He said he it, he had sex with a guy—finally. He said he had thought about it since high school and even in college but just didn’t have the nerve to act on it.
He lives his straight life, does all the things a straight guy is “supposed” to do: got a good job, got a house, got married and had kids, the American Dream. He told me he’s been married for years now, I can’t remember how long, and like so many marriages a lot of clients tell me about, his is no different, there isn’t sex any longer. He and his wife gave up on sex, “She doesn’t want it anymore,” he says. “It’s menopause,” he says. Frankly it’s an excuse in my opinion, but that’s another story. Most of my clients haven’t had sex with their wives in years and when they do it’s more about getting it over with.
These men are expected to remain 100% monogamous and some have told me their wives don’t even want them to masturbate. What’s that about?!? Men need to release, men are sexual beings, and men know what men want. Sometimes just a little connection with someone is all that’s needed. A connection with buddy.
He told me he met a guy from a hookup app and he went to his house. He said he was nervous at first but he wanted to try it. He said he started with mutual masturbation, then he tried something he always wanted to, he gave him a blowjob. He revealed, “It wasn’t as bad as I thought it was. It turned me on. It was a first for me,” he said and then he said it was different but in a good way.
He told me he always seen himself as straight and still does. None of that has changed. It’s not about labels or identity. It was more about the physical connection and pleasure. He said they were both there to explore and enjoy each other without any pressure. He liked it more because there wasn’t any expectation that it would develop into anything other than helping each other out, giving blow jobs and jacking each other off. No commitment, no love, no relationship, one and done.
He admitted he was nervous, wondering how it would feel—how he would feel after. He wondered if he would like it or if it would mess with how I sees himself or if it would be a huge mistake. But, he said, once things started, it was freeing. The mutual masturbation broke the ice, made things less awkward, and helped him relax.
Giving him a blowjob felt intimate but also exciting. And having him stroke me was a new sensation, but honestly, it felt natural. There wasn’t anything weird about it, just two guys sharing a moment. Emotionally, it didn’t flip my world upside down. I still like women, I still call myself straight, and that’s cool. I realized sexuality isn’t black and white—it’s more fluid and open.
I told him if he’s been thinking about trying this more just take it slow with yourself. Allow yourself to experience the feelings that come with it. Don’t fuck with your head.

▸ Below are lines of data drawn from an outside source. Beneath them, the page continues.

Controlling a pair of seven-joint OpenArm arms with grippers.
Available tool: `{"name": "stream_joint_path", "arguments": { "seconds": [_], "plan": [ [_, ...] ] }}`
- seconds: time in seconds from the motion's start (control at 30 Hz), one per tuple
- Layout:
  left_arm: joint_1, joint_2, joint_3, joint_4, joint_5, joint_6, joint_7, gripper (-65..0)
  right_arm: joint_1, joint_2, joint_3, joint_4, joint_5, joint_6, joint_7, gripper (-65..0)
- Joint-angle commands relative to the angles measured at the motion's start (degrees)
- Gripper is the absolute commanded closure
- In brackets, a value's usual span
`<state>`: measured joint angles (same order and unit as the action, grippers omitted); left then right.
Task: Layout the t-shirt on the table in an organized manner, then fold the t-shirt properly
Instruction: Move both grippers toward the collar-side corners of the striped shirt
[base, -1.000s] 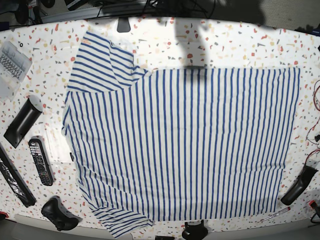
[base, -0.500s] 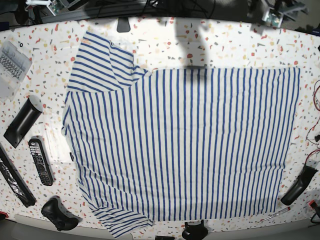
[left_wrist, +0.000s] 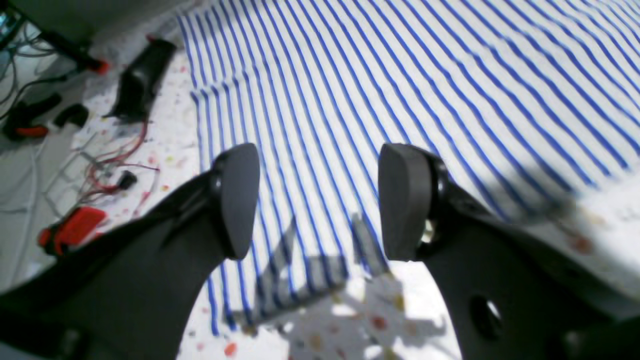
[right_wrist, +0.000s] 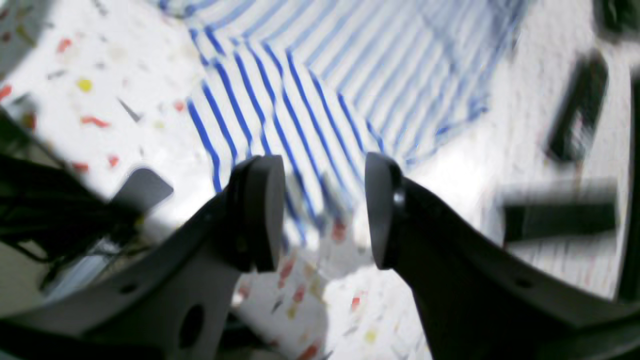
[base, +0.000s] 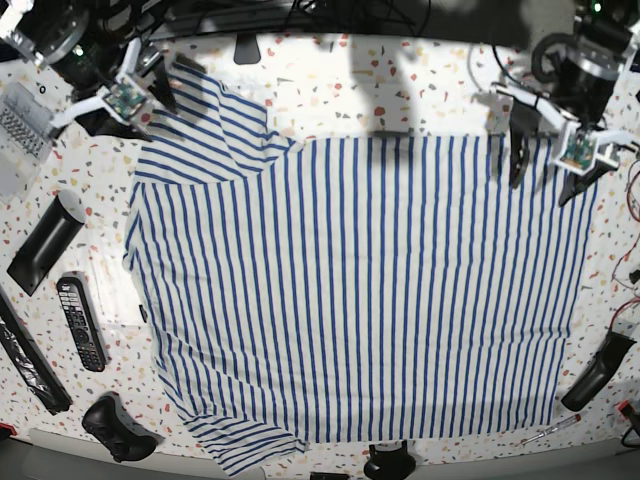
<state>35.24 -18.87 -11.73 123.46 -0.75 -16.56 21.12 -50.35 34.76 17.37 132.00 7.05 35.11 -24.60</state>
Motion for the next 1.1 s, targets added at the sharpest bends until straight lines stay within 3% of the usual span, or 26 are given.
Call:
{"name": "stream_joint_path", "arguments": {
  "seconds": [0.0,0.07,0.13,0.2,0.33,0.5,0.57,0.63,0.7,0.87,1.07],
  "plan": [
    [-1.14,-0.76,-0.24,-1.6,0.42,-1.64,0.15,-33.9,0.37,0.48,0.24,0.9,0.13,2.12,1.29,-26.1],
    [-3.67,-2.29,-0.24,-7.65,0.52,-5.46,0.66,-34.0,1.46,0.48,0.24,0.9,0.17,4.68,1.49,-26.1],
    [-5.79,-4.52,-0.24,-13.97,0.52,-8.2,0.66,-34.0,1.84,0.48,0.24,0.9,0.0,4.89,1.44,-27.0],
    [-7.34,-7.21,-0.22,-19.63,0.55,-9.29,0.63,-34.5,1.79,0.46,0.24,0.9,-1.25,4.89,1.42,-30.2],
    [-8.52,-13.22,-0.22,-27.21,0.76,-10.12,-1.36,-38.6,1.81,0.46,0.24,0.87,-2.56,4.89,1.4,-30.8],
    [-8.44,-18.78,0.74,-31.28,0.79,-15.28,-6.58,-38.7,1.81,0.44,0.24,0.87,-2.36,4.89,1.29,-30.8],
    [-8.61,-20.35,2.82,-32.33,4.87,-15.19,-12.02,-38.7,1.81,0.44,0.24,0.87,-2.36,4.89,1.2,-30.8],
    [-9.03,-21.57,5.68,-33.79,14.01,-14.78,-18.38,-38.7,1.81,0.39,0.24,0.87,-2.34,4.89,1.2,-30.8],
    [-9.6,-22.64,9.31,-35.8,19.96,-13.22,-21.18,-38.7,1.81,0.31,0.24,0.87,-2.34,4.89,1.25,-30.8],
    [-9.84,-23.08,15.96,-39.36,27.45,-4.09,-19.34,-38.6,1.81,0.31,0.24,0.87,-2.34,4.89,1.25,-30.8],
    [-9.73,-23.28,16.7,-39.39,33.66,-2.08,-10.51,-35.0,1.81,0.31,0.24,0.85,-1.2,4.89,1.2,-30.8]
  ]
}}
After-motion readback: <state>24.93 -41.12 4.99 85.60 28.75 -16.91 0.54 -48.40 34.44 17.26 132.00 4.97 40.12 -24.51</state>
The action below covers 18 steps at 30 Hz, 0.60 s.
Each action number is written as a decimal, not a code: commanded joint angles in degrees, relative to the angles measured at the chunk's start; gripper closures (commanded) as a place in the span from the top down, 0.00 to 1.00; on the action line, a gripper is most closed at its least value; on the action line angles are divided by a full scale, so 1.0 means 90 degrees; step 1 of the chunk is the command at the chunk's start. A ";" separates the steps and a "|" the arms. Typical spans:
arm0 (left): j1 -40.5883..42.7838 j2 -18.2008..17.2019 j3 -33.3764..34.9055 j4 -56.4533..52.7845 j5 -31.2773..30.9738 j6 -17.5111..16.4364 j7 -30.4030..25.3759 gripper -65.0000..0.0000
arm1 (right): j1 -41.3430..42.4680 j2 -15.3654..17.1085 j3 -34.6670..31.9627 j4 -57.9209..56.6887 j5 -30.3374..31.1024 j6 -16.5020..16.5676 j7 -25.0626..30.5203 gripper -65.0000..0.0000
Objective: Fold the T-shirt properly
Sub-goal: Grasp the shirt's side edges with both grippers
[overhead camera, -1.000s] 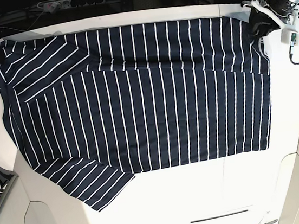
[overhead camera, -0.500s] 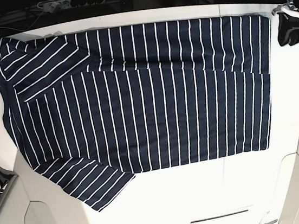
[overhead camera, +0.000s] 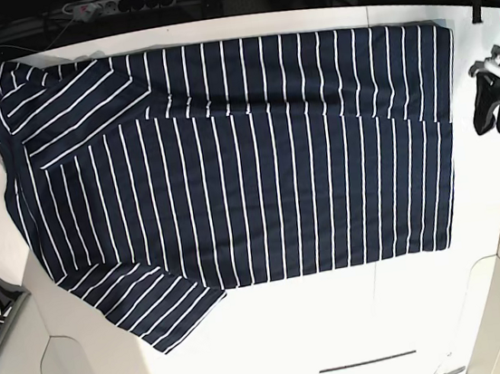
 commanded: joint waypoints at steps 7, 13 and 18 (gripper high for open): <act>-0.1239 -0.0651 0.0877 -0.1365 0.0495 0.0170 -0.0357 0.53 | 0.1634 0.0153 -0.1001 -0.2195 -0.0780 -0.0080 0.1141 0.55; -0.2543 -0.0998 0.1603 -0.3038 0.0799 0.0170 -0.0651 0.66 | 0.2487 0.0131 -0.1285 -0.3546 -0.1151 -0.0080 0.1462 0.55; -0.3619 -0.1013 0.2210 -0.4333 0.1207 0.0168 -0.0969 0.66 | 0.2543 0.0104 -0.1285 -0.3854 -0.1433 -0.0080 0.1671 0.55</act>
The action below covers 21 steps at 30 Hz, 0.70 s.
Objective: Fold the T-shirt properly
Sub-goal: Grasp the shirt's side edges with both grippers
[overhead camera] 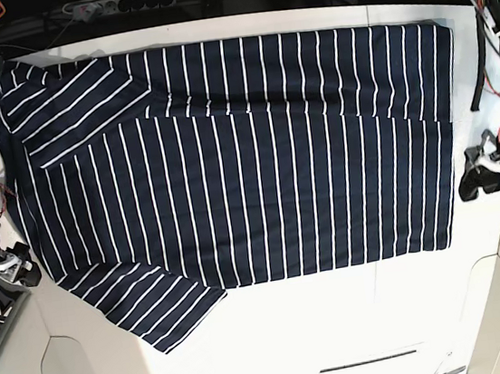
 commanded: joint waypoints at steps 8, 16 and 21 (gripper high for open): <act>-0.1608 -0.0136 0.0797 -0.2047 0.0636 0.0058 -0.0906 0.66 | 0.0114 0.0129 0.0015 -0.0240 -0.0102 0.0046 0.0223 0.55; -0.2446 -0.0090 0.1071 -0.3529 0.1066 0.0274 -0.1331 0.66 | 0.0117 0.0121 0.0015 -0.0695 -0.0097 0.0049 0.0440 0.55; -0.2492 0.0002 0.1071 -0.3869 0.1076 0.0318 -0.1469 0.66 | 0.0114 -0.0022 0.0015 -0.0811 -0.0100 0.0051 0.0440 0.55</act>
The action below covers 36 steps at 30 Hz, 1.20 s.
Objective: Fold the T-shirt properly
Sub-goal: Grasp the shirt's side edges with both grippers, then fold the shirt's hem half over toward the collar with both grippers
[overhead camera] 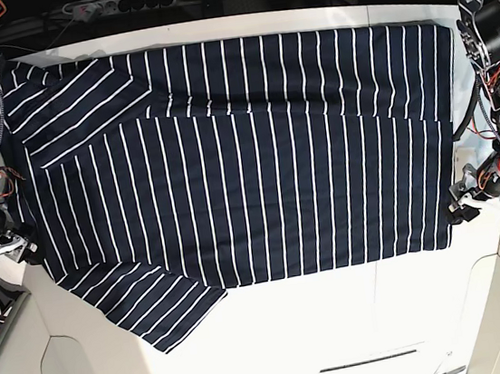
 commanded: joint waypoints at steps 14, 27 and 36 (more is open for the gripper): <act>-0.0168 0.0454 -0.0007 0.0041 -0.0017 -0.0121 0.0243 0.59 | 0.0168 -0.0534 0.0010 0.0051 0.0051 0.0097 0.0002 0.55; -0.0437 0.0437 -0.0007 0.0146 -0.0068 -0.0610 0.0588 0.00 | 0.0189 -0.0517 0.0010 0.0160 0.0080 0.0170 -0.0177 0.00; -0.0510 0.0146 -0.0007 0.0940 -0.0556 -0.0721 0.1634 0.00 | 0.0151 -0.0427 0.0010 0.1265 0.0765 0.0206 -0.1586 0.00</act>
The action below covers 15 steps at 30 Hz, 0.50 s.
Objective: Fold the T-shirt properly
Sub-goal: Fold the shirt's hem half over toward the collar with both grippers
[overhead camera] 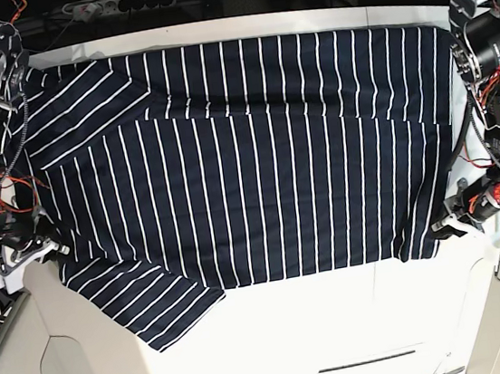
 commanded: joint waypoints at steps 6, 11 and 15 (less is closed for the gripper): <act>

When clients open up to me with this sort of thing, I say, start with mutual masturbation or hand jobs to get comfortable, be honest with yourself and allow yourself to explore something you’ve always wanted to try. If you don’t like it, just don’t do it again, that simple. And always know your boundaries. There’s no need to stress about labels or what anyone else thinks just do what feels right for you.
He ended telling me, “It was cool for me, it was something I always wanted to try and yeah, I’ll definitely be doing that again!” I say, curiosity and an open mind is a good place to be.